### What is required
Could every line of the listing be output exactly, with the pictures skipped?

### Dataset excerpt

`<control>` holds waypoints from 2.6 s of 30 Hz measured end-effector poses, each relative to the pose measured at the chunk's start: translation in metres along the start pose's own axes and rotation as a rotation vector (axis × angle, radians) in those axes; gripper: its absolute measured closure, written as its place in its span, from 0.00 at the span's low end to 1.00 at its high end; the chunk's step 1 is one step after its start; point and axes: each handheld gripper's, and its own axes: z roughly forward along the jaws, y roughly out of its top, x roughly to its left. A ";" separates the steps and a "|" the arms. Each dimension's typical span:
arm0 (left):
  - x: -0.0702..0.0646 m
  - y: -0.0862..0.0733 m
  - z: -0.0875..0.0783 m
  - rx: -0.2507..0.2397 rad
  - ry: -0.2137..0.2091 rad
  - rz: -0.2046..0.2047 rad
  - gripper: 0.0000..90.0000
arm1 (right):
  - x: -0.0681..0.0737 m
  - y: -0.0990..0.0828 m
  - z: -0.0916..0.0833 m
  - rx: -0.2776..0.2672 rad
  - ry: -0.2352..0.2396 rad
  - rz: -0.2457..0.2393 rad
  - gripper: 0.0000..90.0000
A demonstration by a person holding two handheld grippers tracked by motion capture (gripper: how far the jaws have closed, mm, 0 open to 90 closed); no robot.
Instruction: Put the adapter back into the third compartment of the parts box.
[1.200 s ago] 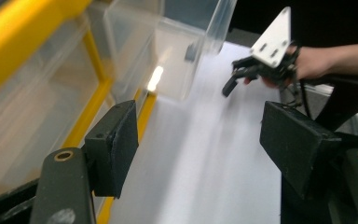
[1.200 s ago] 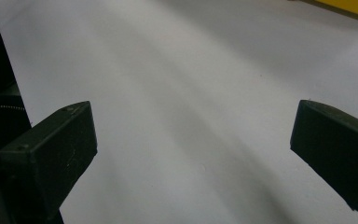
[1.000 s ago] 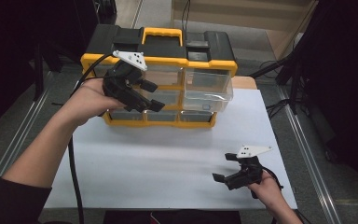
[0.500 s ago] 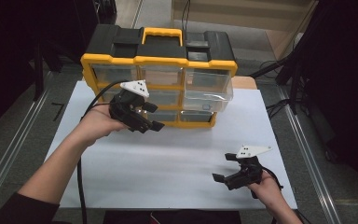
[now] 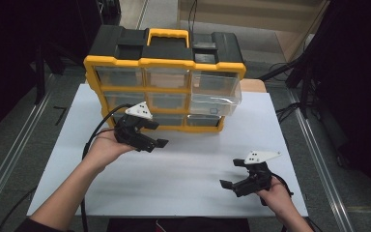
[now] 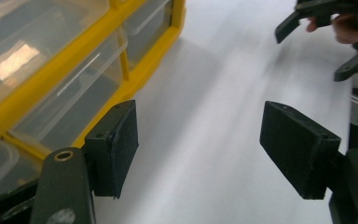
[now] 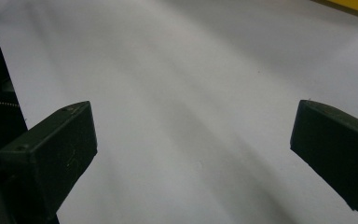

### Solution to the problem
`<control>` holds waypoints from 2.6 s of 30 Hz measured end-effector poses, each relative to the pose measured at the chunk's start: translation in metres along the start pose's own axes and rotation as a rotation vector (axis × angle, radians) in those axes; gripper: its absolute measured closure, written as its place in its span, from 0.00 at the span's low end to 1.00 at its high end; the chunk's step 1 is one step after its start; point and axes: each handheld gripper's, and its own axes: z roughly forward along the jaws, y roughly out of its top, x roughly to its left. A ";" separates the steps and a "|" the arms. Each dimension's typical span:
arm0 (left):
  - x: -0.0702..0.0646 m
  - y: -0.0862..0.0733 m
  - z: -0.0875..0.0783 m
  - rx: -0.2507..0.2397 rad
  - ry: -0.2137..0.2091 rad
  - rz: -0.2046..0.2047 rad
  - gripper: 0.0000..90.0000
arm1 (right):
  - x: -0.0681..0.0737 m
  - y: -0.0990..0.0828 m
  - z: -0.0916..0.0833 m
  - rx: -0.2776..0.2672 rad
  - ry: -0.2352..0.2396 rad
  - rz: -0.2457..0.2393 rad
  - gripper: 0.0000..90.0000
A demonstration by a person holding two handheld grippers tracked by motion capture (gripper: how far the jaws have closed, mm, 0 open to 90 closed); no robot.
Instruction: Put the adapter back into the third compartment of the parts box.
[1.200 s ago] 
[1.200 s ago] 
[1.000 s ago] 
[0.500 s ago] 
[now] 
[now] 
[now] 

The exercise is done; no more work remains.